L'article 5 est exemplaire en ce qu’il contredit les affirmations du Président de la République sur le renforcement du rôle du Parlement.
L’article 16 de la Constitution, qui donne les pleins pouvoirs au Président de la République, est une anomalie profonde dans notre République. Il permet au Président de la République de se saisir de tous les pouvoirs en cas de nécessité. Motivées par le souvenir du désastre du mois de juin 1940, ses dispositions sont sans précédent dans la tradition républicaine. J’irai même jusqu’à dire qu’elles autorisent une véritable dictature, au sens romain du terme : durant la Rome antique, la dictature était définie comme un état de la république romaine où un magistrat se voyait confier de manière temporaire et légale les pleins pouvoirs en cas de trouble grave.
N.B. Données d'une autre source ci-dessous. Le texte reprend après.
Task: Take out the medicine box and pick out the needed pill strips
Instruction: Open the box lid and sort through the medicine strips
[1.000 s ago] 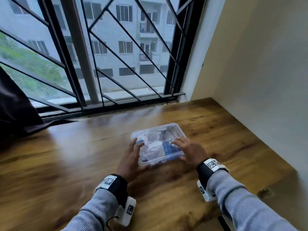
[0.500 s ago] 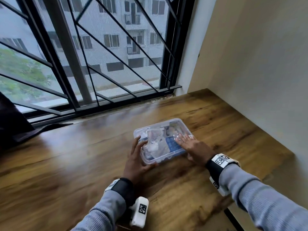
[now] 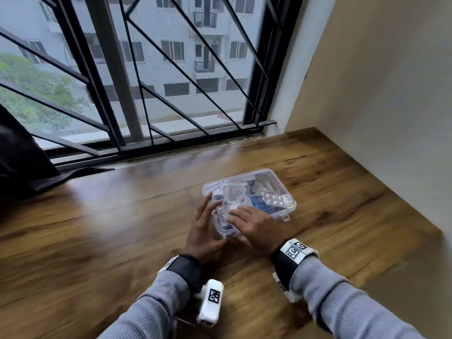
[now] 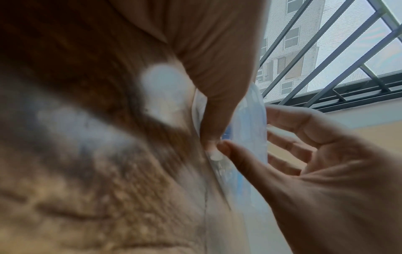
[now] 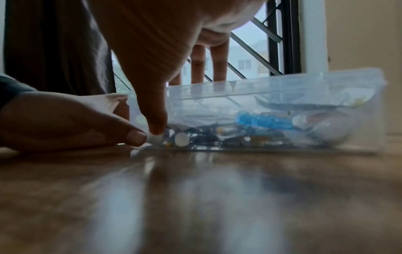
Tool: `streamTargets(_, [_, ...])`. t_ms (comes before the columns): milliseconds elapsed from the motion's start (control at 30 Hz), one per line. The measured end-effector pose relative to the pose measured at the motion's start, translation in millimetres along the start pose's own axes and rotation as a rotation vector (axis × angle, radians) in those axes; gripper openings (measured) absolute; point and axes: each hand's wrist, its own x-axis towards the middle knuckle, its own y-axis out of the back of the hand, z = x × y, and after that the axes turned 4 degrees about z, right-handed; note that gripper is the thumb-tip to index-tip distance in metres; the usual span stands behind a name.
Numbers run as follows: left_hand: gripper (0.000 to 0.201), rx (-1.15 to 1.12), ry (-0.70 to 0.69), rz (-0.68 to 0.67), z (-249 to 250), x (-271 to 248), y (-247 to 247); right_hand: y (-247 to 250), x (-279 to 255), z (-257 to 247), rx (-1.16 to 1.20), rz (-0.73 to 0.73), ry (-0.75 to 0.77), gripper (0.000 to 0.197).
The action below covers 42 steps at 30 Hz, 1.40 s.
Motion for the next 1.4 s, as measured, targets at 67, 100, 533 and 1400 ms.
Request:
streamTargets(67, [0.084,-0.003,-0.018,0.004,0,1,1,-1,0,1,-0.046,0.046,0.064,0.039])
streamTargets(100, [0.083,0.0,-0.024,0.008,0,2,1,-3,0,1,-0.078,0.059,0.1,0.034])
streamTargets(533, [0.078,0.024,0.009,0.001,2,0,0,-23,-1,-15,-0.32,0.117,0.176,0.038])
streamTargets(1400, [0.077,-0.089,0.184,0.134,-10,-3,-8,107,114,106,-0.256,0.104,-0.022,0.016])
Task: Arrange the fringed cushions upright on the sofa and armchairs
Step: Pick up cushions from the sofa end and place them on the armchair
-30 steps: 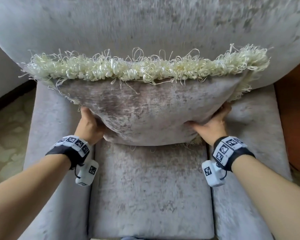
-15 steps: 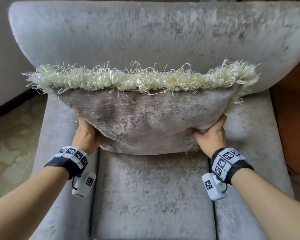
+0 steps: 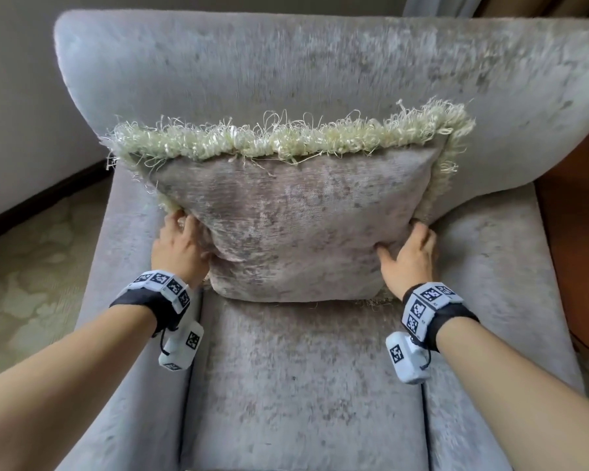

Aujourd’hui, il n’est évidemment pas question de parler de dictature, mais je rappelle que, lorsque le Général de Gaulle a utilisé les pleins pouvoirs en 1961, les capacités d’action des assemblées parlementaires ont été pour ainsi dire réduites à néant. Pour illustrer mon propos, je reprendrai l’analyse de Guy Carcassonne : « C’est d’abord dans son message au Parlement du 25 avril 1961 que le Général de Gaulle invite expressément les élus à ne pas s’immiscer dans les mesures prises ou à prendre en vertu de l’article 16. Exit l’actualité ! C’est ensuite par une lettre à son Premier ministre du 31 août qu’il exclut que, hors les périodes normales de session, la réunion du Parlement ait un aboutissement législatif. Exit la fonction législative ! C’est enfin le président de l’Assemblée nationale qui prend sur lui, le 19 septembre 1961, de décider qu’une motion de censure déposée en dehors des sessions normales ne peut être reçue. Exit la fonction de contrôle ! »
Les propos de Guy Carcassonne sont sans appel. Le fait que l’article 5 encadre, très légèrement cependant, les conditions d’exercice de l’article 16 de la Constitution ne change pas sur le fond nos critiques.
En effet, il n’est proposé que de compléter l’article 16 afin de confier au Conseil constitutionnel, saisi par le président de l’Assemblée nationale ou du Sénat, ou par soixante députés ou sénateurs, le contrôle de la durée d’exercice des pouvoirs exceptionnels du Président de la République.
Cela s’explique notamment par la prolongation totalement injustifiée par le général de Gaulle des pleins pouvoirs en 1961. Il est indiscutable que les circonstances graves ayant motivé la mise en application de l’article 16 avaient cessé de l’être au bout d’une semaine, ce qui n’a pas empêché le général de Gaulle de maintenir ses pouvoirs exceptionnels jusqu’à la fin du mois de septembre.
Ce projet de loi ne limite pas totalement la durée d’exercice des pleins pouvoirs, puisque le Conseil constitutionnel ne peut être saisi qu’au terme de trente jours, puis, dans les mêmes conditions au terme de soixante jours, et à tout moment au-delà de cette durée.
L’article 5 du projet de loi prévoit donc un aménagement de l’article 16 qui ne correspond pas aux enjeux en cause pour la démocratie. C’est pourquoi nous demandons l’abrogation pure et simple de cet article 16 de la Constitution.